What Greeting Cards Say About Us

What Greeting Cards Say About Us

R. Albert Mohler, Jr.
July 14, 2005

Following my usual practice, a couple of years ago I quickly ran into a local card shop to pick up a Mothers Day card for my wife. Easy enough, you may say. Not so. Men are just not well equipped for greeting card shopping. It’s bad enough to pay an outrageous sum for painted paper covered with sloppy prose — it’s even worse to be forced to read through a few of the insipid messages in order to find just the “right” card for the occasion. This time, I blew it. Big time.
As the kids and I were gathered to tell Mary how much we love and honor her as the mother of our household, the time came for her to open and read my card. Disaster quickly followed. It turns out that I had picked out a card for “blended families,” which we are not. The card expressed awe for the mother’s ability to blend two families together. You can imagine the sound of a crashing airplane as background music.
Understanding wife that she is, Mary turned the occasion into an opportunity to laugh rather than to get angry.
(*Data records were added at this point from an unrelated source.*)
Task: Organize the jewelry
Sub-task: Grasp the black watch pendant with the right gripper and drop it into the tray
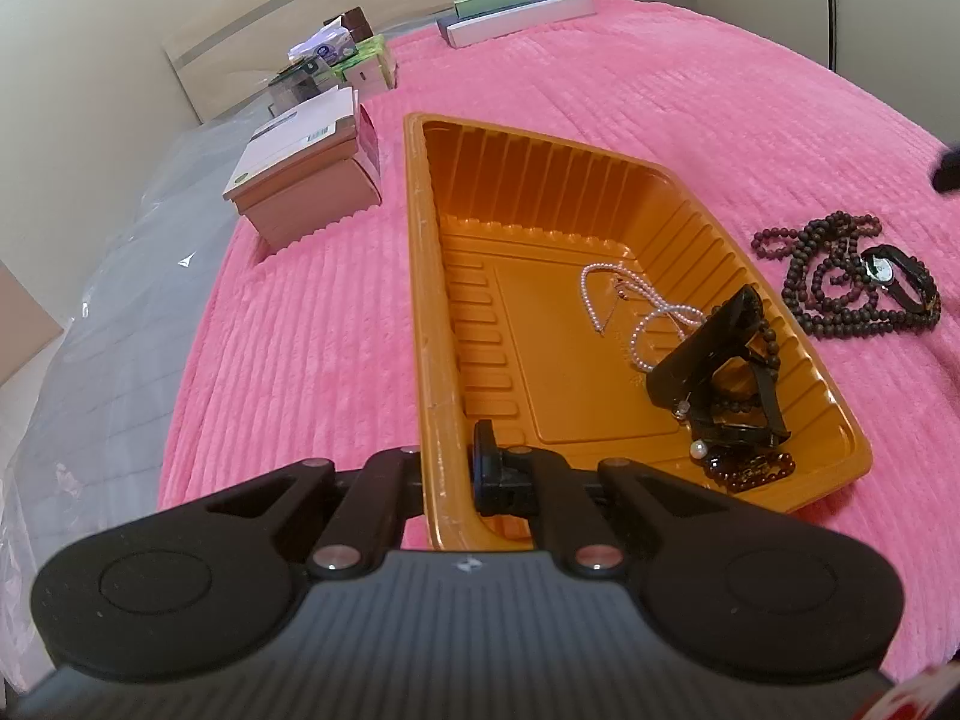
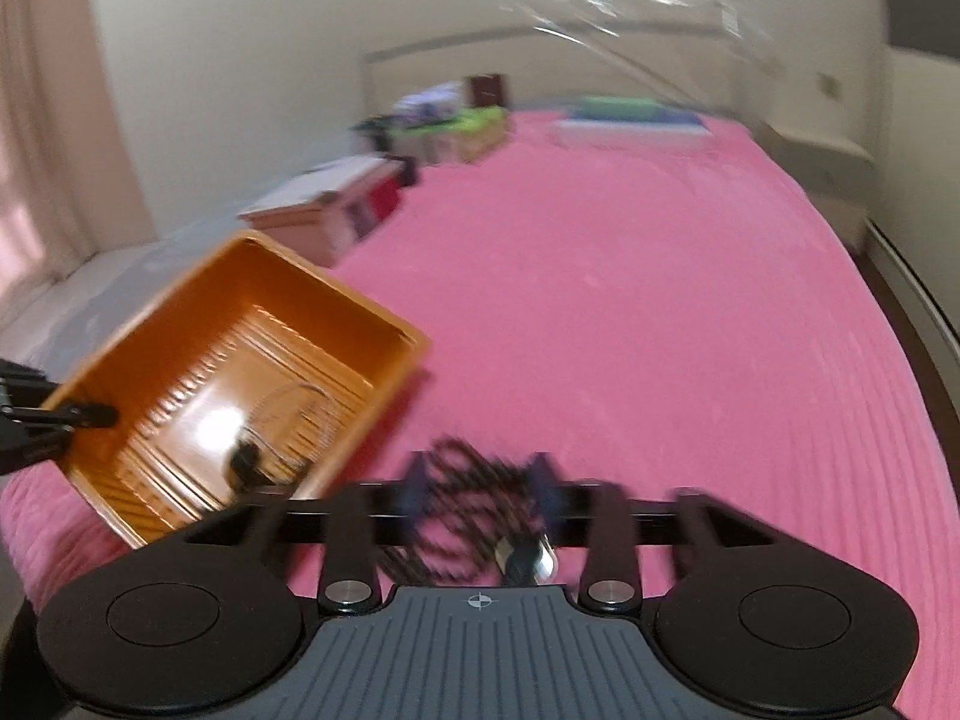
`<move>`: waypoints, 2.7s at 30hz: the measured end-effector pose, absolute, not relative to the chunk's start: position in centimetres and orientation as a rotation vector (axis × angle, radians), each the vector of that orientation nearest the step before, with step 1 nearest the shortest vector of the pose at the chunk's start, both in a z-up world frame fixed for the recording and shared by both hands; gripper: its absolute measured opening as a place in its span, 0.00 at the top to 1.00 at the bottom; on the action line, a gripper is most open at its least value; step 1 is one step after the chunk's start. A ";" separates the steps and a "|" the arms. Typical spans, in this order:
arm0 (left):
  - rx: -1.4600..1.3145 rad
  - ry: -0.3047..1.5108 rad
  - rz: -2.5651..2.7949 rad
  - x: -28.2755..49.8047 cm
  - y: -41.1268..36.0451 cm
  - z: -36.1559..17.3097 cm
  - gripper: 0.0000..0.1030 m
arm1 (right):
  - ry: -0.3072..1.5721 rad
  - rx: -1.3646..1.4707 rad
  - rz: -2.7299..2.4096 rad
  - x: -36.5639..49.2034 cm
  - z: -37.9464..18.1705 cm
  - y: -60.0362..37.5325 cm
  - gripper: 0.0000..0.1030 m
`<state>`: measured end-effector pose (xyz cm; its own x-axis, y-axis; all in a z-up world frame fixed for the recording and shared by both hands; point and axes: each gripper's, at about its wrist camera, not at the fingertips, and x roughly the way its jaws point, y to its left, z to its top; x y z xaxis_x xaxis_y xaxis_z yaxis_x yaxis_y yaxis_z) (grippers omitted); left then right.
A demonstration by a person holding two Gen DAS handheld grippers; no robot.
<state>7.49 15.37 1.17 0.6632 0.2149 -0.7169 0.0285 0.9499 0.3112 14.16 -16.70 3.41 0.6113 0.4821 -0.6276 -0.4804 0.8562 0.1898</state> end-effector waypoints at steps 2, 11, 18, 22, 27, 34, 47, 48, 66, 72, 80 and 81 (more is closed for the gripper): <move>0.310 0.842 0.107 7.5 15.4 1.2 0.96 | 0.747 0.031 0.514 13.3 2.3 -18.2 0.52; 0.315 0.845 0.112 7.4 15.3 1.3 0.97 | 0.796 0.046 0.395 10.0 -1.5 -21.3 0.52; 0.322 0.847 0.114 7.5 15.2 1.4 0.97 | 0.762 0.021 0.443 10.3 -1.7 -18.5 0.52; 0.325 0.848 0.114 7.5 15.1 1.4 0.97 | 0.759 0.000 0.454 11.4 -2.2 -16.9 0.52; 0.326 0.848 0.114 7.5 15.1 1.5 0.97 | 0.769 -0.020 0.449 12.4 -2.7 -15.6 0.53; 0.323 0.849 0.114 7.5 15.1 1.5 0.97 | 0.798 -0.037 0.416 13.2 -3.2 -15.3 0.84; 0.319 0.848 0.113 7.6 15.1 1.4 0.97 | 0.726 -0.046 0.423 11.8 1.7 -17.0 0.85; 0.319 0.848 0.113 7.6 15.1 1.4 0.96 | 0.722 -0.049 0.432 11.7 2.1 -16.8 0.85; 0.310 0.845 0.109 7.5 14.9 1.4 0.96 | 0.729 0.006 0.847 11.1 5.5 -3.8 0.85; 0.306 0.841 0.105 7.5 15.2 1.3 0.96 | 0.788 0.010 0.900 11.7 3.7 -0.7 0.85; 0.296 0.843 0.104 7.4 15.5 1.1 0.97 | 0.792 0.140 0.866 13.2 2.8 -2.5 0.65; 0.295 0.843 0.104 7.4 15.5 1.1 0.97 | 0.782 0.155 0.843 13.4 2.9 -3.4 0.62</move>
<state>7.42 15.51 1.12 0.6631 0.2070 -0.7193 0.0253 0.9543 0.2979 13.36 -3.38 2.92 0.4101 0.7202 -0.5595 -0.6123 0.6721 0.4164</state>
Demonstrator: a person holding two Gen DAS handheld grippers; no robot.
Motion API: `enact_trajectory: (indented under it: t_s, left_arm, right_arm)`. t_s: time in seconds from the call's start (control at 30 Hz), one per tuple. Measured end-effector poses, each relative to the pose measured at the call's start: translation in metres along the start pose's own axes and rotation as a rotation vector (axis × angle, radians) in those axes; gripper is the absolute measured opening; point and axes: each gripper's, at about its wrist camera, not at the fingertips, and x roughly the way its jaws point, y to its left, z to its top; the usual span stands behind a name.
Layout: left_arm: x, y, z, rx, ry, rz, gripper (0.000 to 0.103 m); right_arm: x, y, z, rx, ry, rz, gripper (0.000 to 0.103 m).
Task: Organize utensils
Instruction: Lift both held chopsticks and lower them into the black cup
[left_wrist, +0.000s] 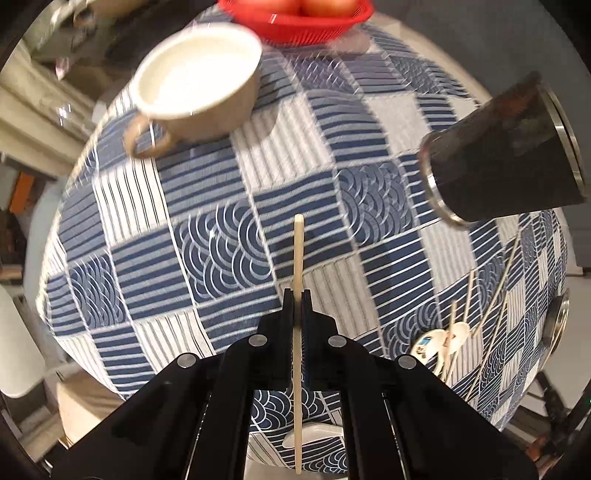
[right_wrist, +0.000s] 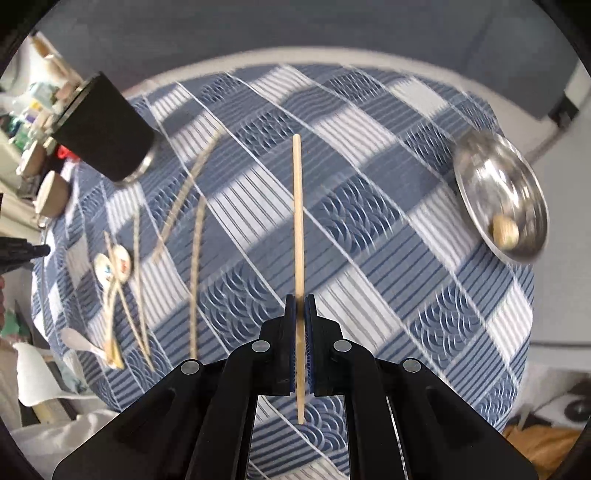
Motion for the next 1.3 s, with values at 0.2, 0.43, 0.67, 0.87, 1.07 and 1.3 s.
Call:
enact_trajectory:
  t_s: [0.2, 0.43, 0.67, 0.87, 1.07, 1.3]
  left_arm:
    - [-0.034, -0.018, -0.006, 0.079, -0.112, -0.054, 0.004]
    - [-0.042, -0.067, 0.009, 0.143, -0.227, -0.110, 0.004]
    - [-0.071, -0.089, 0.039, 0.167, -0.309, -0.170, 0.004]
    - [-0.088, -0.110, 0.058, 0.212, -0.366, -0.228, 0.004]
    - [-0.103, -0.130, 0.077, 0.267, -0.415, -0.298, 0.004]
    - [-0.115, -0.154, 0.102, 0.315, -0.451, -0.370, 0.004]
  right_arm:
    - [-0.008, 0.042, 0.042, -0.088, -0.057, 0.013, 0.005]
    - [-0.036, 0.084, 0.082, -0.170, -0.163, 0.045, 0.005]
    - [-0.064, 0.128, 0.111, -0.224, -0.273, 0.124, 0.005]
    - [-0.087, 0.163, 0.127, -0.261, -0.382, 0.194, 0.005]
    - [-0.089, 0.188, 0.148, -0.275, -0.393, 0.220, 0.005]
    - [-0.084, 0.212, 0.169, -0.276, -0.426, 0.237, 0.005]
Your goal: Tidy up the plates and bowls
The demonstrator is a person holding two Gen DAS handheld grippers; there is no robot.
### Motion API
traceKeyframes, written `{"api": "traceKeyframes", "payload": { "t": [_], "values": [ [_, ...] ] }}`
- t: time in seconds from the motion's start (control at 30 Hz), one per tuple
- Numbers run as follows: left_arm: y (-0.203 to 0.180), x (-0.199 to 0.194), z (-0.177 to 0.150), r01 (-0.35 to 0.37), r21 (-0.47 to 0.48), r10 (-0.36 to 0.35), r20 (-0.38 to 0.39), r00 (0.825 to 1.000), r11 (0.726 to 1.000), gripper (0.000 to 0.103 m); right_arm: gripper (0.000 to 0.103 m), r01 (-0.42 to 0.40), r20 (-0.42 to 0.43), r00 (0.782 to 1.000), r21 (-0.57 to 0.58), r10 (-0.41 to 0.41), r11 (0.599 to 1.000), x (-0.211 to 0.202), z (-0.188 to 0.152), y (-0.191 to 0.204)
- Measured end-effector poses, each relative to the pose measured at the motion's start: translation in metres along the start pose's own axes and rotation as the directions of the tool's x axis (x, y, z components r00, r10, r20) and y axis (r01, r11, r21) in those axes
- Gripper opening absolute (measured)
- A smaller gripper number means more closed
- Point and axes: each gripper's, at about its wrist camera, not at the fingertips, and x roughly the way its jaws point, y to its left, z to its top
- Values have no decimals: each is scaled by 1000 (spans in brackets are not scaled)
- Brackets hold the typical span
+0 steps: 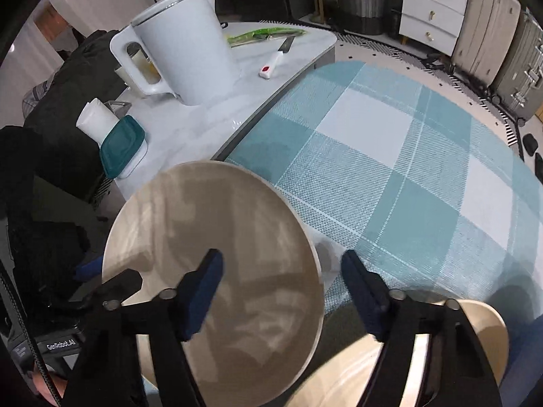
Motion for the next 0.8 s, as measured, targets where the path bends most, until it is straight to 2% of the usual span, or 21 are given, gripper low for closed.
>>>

Our kids enjoyed it even more, warning me never to go into a card shop alone.
Greeting cards are a sign of cultural decadence. The card companies have largely invented new holidays, just to build business. What’s next? National Plumbers Day? When genuine sentiment disappears, the greeting card industry will remain. The slogan for the industry should be this: “How to say something close to something when you have absolutely nothing to say.”
The emergence of greeting cards for “alternative” families is just a sign of how commercialism follows demographics. But, does the commercialism merely follow? In some sense, it appears that the commercial aspect may actualy drive cultural momentum.  After all, a new family form represents a new market.  Every new lifestyle is a new opportunity. 
Keep this in mind when you read The Los Angeles Times news story on the emergence of a new line of cards for adulterers. In “Adulterers Need Cards Too,” the paper reports that a woman named Cathy Gallagher has developed a line of cards for couples involved in an adulterous affair. The whole idea is profoundly sick, but the reality is truly revolting. A Christmas card for the adulterous couple includes this line: “As we each celebrate with our families, I will be thinking of you.”
According to the paper’s report: Gallagher says her Secret Lover Collection of 24 cards is the first line exclusively for people having affairs, and she expects hot sales. She says half of married people have had affairs (though some studies show the figure to be far less — more like 15% of married women and 22% of married men, according to the University of Chicago). From former President Clinton’s relationship with “that woman” to shenanigans on TV shows like “Desperate Housewives,” affairs are out in the open.
Further: Gallagher says her cards express sentiments that people in affairs can’t express to anyone else, even their best friends. “These are not sex cards; these are emotional,” she says. “No other card reflects having to share someone or not being able to be with that person on the holidays.” Yes, there’s nothing like a little home-wrecking sentiment to warm the adulterous heart at Yuletide.
Now, this little line of cards is not yet a major cultural phenomenon. After all, the major national greeting card companies have no similar product line — at least not yet. But consider this fascinating and revealing section from The Los Angeles Times story:
Hallmark, the nation’s largest greeting-card seller, says some of its relationship cards are broad enough that their meaning can vary depending on the situation, so it doesn’t see a need for an explicit line of cards for adulterers. The “Between You and Me” line covers a wide variety of relationships, says spokeswoman Rachel Bolton. She points to a card that says, “I love the private world that you and I share.” “I look at that and I’m thinking of my husband. You might look at that and think of your secretary,” Bolton says. “The purpose of a greeting card is to make somebody feel good — to solidify or further a relationship.”
Well, there you have it. Hallmark is marketing toward adulterers with a line that is “broad enough that their meaning can vary depending on the situation.” Capitalism triumphs with blandness and moral relativism combined.
As for me — I’m not going into the card store without a chaperone. It’s dangerous in there.



R. Albert Mohler, Jr.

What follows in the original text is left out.